The epithelial sodium channel (ENaC) has a key role in modulating endothelial cell stiffness and this in turn regulates nitric oxide (NO) synthesis. The physiological relevance of endothelial ENaC in pathological conditions where reduced NO bioavailability plays an essential role remains largely unexplored. Renal ischemia/reperfusion (IR) injury is characterized by vasoconstriction and sustained decrease in renal perfusion that is partially explained by a reduction in NO bioavailability. Therefore, we aimed to explore if an endothelial ENaC deficiency has an impact on the severity of renal injury induced by IR. Male mice with a specific endothelial sodium channel α (αENaC) subunit gene inactivation in the endothelium (endo-αENaCKO
) and control littermates were subjected to bilateral renal ischemia of 22 min and were studied after 24 h of reperfusion.
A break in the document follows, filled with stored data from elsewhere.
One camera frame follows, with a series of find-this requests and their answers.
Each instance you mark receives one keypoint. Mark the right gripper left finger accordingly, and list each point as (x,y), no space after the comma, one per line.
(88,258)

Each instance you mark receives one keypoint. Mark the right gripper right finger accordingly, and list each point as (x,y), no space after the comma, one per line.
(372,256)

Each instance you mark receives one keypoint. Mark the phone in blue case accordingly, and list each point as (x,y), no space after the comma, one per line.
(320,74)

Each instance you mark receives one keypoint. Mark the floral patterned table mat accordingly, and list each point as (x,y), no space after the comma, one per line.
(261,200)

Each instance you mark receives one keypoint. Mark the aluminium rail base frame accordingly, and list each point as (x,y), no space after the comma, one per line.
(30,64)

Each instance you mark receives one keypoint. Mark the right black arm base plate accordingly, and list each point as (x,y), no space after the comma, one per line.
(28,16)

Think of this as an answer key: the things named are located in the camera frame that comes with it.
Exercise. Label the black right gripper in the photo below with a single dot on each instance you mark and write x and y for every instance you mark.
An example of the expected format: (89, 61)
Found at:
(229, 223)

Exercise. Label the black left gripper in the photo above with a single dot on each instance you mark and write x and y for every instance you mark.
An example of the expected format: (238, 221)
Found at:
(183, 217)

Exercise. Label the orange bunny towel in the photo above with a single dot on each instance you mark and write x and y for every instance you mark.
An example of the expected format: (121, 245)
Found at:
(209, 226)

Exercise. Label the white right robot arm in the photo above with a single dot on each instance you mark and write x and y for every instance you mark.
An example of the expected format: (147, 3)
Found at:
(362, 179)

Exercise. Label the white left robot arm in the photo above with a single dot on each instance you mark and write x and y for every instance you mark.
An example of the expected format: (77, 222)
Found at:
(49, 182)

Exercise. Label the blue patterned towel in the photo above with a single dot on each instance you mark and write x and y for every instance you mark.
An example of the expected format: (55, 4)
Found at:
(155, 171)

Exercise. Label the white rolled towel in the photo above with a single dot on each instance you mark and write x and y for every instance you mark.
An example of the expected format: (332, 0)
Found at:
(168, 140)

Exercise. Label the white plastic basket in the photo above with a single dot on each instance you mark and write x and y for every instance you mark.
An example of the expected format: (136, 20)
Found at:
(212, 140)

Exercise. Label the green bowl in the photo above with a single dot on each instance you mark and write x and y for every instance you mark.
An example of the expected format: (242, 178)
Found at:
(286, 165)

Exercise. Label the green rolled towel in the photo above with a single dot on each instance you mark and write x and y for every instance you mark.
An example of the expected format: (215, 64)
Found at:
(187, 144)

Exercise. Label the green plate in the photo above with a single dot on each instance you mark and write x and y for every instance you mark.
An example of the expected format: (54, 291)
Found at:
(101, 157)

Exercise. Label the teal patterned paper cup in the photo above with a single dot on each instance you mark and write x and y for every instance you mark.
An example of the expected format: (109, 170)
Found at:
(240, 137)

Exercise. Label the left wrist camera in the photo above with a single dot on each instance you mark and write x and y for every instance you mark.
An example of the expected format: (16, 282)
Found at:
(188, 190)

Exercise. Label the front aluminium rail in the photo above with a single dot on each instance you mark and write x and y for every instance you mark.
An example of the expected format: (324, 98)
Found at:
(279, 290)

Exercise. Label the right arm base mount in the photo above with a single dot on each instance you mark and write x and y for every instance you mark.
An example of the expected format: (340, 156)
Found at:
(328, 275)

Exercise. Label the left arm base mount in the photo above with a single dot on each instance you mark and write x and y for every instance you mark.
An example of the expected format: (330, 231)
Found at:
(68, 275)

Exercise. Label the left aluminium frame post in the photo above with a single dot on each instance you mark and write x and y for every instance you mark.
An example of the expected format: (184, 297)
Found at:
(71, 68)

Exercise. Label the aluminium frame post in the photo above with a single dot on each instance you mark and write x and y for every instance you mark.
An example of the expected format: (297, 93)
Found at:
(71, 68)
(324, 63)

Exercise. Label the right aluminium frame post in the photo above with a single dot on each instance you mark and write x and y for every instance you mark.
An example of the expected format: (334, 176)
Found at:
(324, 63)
In control littermates, renal ischemia induced an increase in plasma creatinine and urea, augmented the kidney injury molecule-1 (Kim-1) and neutrophil gelatinase associated lipocalin-2 (NGAL) mRNA levels, and produced severe tubular injury. The absence of endothelial αENaC expression prevented renal tubular injury and renal dysfunction. Moreover, endo-αENaCKO
mice recovered faster from renal hypoxia after the ischemia episode as compared to littermates. In human endothelial cells, pharmacological ENaC inhibition promoted endothelial nitric oxide synthase (eNOS) coupling and activation. Altogether, these data suggest an important role for endothelial αENaC in kidney IR injury through improving eNOS activation and kidney perfusion, thus, preventing ischemic injury.